**** INFORMATION PROVIDED

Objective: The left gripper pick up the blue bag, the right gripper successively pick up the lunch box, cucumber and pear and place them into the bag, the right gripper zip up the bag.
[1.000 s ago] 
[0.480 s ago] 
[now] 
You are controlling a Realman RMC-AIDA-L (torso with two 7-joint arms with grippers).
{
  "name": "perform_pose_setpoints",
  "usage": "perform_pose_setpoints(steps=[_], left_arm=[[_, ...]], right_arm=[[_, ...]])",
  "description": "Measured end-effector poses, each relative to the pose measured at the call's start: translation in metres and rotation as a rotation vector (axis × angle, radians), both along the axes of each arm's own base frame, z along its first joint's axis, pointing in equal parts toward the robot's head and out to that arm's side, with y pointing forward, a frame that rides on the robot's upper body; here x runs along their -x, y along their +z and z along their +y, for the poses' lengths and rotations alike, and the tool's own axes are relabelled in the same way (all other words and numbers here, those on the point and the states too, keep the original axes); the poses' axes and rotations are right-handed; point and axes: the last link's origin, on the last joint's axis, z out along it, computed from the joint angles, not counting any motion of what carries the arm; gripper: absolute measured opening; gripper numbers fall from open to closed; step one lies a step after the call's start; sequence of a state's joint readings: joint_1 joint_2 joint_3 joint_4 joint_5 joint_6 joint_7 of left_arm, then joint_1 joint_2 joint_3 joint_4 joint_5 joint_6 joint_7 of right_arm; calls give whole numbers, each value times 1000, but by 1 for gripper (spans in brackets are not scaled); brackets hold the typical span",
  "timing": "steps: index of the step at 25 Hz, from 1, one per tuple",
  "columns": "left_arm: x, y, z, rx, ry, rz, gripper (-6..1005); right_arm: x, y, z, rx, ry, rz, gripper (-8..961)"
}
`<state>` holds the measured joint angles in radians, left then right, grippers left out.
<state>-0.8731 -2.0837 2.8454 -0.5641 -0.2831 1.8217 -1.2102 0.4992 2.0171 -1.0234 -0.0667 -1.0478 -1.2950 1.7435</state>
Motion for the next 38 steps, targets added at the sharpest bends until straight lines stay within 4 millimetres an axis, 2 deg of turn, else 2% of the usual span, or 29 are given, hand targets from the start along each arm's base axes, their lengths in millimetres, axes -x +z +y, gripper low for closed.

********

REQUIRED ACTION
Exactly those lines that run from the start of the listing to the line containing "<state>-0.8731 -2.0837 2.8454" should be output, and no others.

REPLY TO THE TASK
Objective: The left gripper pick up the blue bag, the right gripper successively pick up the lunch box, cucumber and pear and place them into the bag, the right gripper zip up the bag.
[1.000 s ago] 
[0.480 s ago] 
[now] 
You are controlling a Realman RMC-AIDA-L (torso with two 7-joint arms with grippers).
{
  "name": "perform_pose_setpoints",
  "usage": "perform_pose_setpoints(steps=[_], left_arm=[[_, ...]], right_arm=[[_, ...]])",
  "description": "Measured end-effector poses, each relative to the pose measured at the call's start: translation in metres and rotation as a rotation vector (axis × angle, radians), both along the axes of each arm's own base frame, z along its first joint's axis, pointing in equal parts toward the robot's head and out to that arm's side, with y pointing forward, a frame that rides on the robot's upper body; here x runs along their -x, y along their +z and z along their +y, for the poses' lengths and rotations alike, and the tool's own axes are relabelled in the same way (all other words and numbers here, those on the point and the states too, keep the original axes); the poses' axes and rotations are right-handed; point and axes: the last link's origin, on the last joint's axis, z out along it, computed from the joint angles, not counting any motion of what carries the arm; gripper: absolute measured opening; gripper numbers fall from open to closed; step one lies a step after the call's start; sequence of a state's joint readings: joint_1 joint_2 joint_3 joint_4 joint_5 joint_6 joint_7 of left_arm, then joint_1 joint_2 joint_3 joint_4 joint_5 joint_6 joint_7 of right_arm; calls give whole numbers, each value times 1000, but by 1 for gripper (spans in brackets are not scaled); brackets hold the typical span",
  "timing": "steps: index of the step at 25 Hz, from 1, one per tuple",
  "columns": "left_arm: x, y, z, rx, ry, rz, gripper (-6..1005); right_arm: x, y, z, rx, ry, rz, gripper (-8..961)"
}
`<state>` holds the measured joint angles in radians, left then right, grippers left out.
<state>-0.8731 -2.0837 2.8454 -0.5641 -0.2831 1.8217 -1.2102 0.4992 2.0171 -1.0234 -0.0667 -1.0478 -1.2950 1.7435</state>

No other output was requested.